(How to complete this task):
Extract every line of the material below and reproduce it faithfully.

(Collected material):
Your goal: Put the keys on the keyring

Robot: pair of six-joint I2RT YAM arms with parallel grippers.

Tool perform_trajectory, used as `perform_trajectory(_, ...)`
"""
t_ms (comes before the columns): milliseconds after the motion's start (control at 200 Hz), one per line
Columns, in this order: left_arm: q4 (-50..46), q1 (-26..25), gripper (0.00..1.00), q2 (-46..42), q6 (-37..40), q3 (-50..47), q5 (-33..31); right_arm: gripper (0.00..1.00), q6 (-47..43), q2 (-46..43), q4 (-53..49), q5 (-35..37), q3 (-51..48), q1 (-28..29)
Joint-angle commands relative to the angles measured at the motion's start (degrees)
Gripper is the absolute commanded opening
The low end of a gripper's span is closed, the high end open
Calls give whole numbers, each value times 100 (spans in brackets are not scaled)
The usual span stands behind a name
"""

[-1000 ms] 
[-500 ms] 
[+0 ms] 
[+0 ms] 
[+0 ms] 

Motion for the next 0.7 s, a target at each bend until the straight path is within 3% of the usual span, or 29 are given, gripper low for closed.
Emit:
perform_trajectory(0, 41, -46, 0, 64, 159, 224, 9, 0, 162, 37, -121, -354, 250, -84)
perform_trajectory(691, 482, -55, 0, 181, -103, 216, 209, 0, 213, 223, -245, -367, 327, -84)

(Written answer):
Your goal: Put the keys on the keyring

Robot: pair of six-joint I2RT YAM arms with parallel grippers.

Tool perform_trajectory, used as `perform_trajectory(_, ...)`
"""
t_ms (comes before the columns): milliseconds after the motion's start (control at 200 Hz), one per line
Columns, in this order: left_arm: q4 (-50..46), q1 (-26..25), gripper (0.00..1.00), q2 (-46..42), q6 (-37..40), q3 (-50..47), q5 (-33..31); right_arm: gripper (0.00..1.00), q6 (-47..43), q2 (-46..43), q4 (-53..49), q5 (-35..37), q3 (-51..48), q1 (-28..29)
Joint-angle commands relative to the angles measured at the motion's start (degrees)
Gripper is the absolute commanded opening
The low end of a gripper's span is closed, the high end open
Calls give whole numbers, each value times 100 (spans in brackets are not scaled)
The usual span stands behind a name
"""

[-1000 ms] 
[-500 ms] 
[+0 ms] 
[+0 ms] 
[+0 ms] 

Motion for the next 0.7 s, a target at each bend until the straight path is within 3% of the usual span, or 29 are given, gripper low for closed.
Emit:
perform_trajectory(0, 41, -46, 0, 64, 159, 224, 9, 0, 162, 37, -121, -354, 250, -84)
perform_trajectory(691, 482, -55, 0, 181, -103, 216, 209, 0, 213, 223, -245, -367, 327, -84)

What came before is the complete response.